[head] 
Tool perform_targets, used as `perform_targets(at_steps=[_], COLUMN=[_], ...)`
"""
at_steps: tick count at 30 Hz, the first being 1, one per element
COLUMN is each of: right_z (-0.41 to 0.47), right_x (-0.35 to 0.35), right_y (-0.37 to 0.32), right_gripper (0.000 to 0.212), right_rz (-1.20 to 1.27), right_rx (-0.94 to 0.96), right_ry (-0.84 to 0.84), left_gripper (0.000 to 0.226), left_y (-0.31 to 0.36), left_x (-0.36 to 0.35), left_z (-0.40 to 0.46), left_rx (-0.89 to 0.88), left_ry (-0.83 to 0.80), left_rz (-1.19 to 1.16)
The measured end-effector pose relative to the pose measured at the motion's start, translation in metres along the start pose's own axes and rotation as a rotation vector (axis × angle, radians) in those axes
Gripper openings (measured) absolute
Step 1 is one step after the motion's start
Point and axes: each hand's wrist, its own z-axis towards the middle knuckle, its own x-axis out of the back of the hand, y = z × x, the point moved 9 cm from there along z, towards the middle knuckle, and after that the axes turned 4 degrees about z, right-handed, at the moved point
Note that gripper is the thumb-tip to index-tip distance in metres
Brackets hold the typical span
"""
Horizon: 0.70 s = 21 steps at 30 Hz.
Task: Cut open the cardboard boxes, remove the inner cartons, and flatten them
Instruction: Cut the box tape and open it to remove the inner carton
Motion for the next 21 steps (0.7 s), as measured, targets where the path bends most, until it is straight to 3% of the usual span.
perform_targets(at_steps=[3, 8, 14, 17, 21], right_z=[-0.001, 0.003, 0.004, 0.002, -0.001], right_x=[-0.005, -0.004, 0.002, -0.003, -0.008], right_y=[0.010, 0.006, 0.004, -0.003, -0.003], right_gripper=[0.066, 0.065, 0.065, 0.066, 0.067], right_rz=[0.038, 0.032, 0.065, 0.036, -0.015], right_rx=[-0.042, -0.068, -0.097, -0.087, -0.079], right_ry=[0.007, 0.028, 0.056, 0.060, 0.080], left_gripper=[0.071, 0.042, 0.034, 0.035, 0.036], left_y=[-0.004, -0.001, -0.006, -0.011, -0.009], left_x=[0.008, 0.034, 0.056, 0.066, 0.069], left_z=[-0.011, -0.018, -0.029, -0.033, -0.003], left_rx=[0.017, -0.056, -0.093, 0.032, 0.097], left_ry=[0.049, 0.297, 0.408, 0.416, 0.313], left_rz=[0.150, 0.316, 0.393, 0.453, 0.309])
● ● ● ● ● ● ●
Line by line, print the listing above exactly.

_Exercise solution_
[head] 
Tool perform_targets, used as `perform_targets(at_steps=[_], COLUMN=[_], ...)`
"""
at_steps: tick count at 30 Hz, the first being 1, one per element
COLUMN is each of: right_z (-0.41 to 0.47), right_x (-0.35 to 0.35), right_y (-0.37 to 0.32), right_gripper (0.000 to 0.212), right_rz (-1.20 to 1.27), right_rx (-0.94 to 0.96), right_ry (-0.84 to 0.84), left_gripper (0.000 to 0.226), left_y (-0.31 to 0.36), left_x (-0.36 to 0.35), left_z (-0.40 to 0.46), left_rx (-0.89 to 0.88), left_ry (-0.83 to 0.80), left_rz (-1.19 to 1.16)
The measured end-effector pose relative to the pose measured at the motion's start, translation in metres along the start pose's own axes and rotation as a rotation vector (axis × angle, radians) in those axes
Gripper openings (measured) absolute
Step 1 is one step after the motion's start
Point and axes: each hand's wrist, its own z-axis towards the middle knuckle, its own x-axis out of the back of the hand, y = z × x, the point moved 9 cm from there along z, towards the middle knuckle, and after that the axes turned 4 degrees about z, right-handed, at the moved point
Note that gripper is the thumb-tip to index-tip distance in metres
Brackets hold the typical span
"""
Horizon: 0.70 s = 21 steps at 30 Hz.
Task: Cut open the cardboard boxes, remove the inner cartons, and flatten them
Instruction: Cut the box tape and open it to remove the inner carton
Motion for the next 21 steps (0.7 s), as measured, targets where the path bends most, until it is straight to 3% of the usual span.
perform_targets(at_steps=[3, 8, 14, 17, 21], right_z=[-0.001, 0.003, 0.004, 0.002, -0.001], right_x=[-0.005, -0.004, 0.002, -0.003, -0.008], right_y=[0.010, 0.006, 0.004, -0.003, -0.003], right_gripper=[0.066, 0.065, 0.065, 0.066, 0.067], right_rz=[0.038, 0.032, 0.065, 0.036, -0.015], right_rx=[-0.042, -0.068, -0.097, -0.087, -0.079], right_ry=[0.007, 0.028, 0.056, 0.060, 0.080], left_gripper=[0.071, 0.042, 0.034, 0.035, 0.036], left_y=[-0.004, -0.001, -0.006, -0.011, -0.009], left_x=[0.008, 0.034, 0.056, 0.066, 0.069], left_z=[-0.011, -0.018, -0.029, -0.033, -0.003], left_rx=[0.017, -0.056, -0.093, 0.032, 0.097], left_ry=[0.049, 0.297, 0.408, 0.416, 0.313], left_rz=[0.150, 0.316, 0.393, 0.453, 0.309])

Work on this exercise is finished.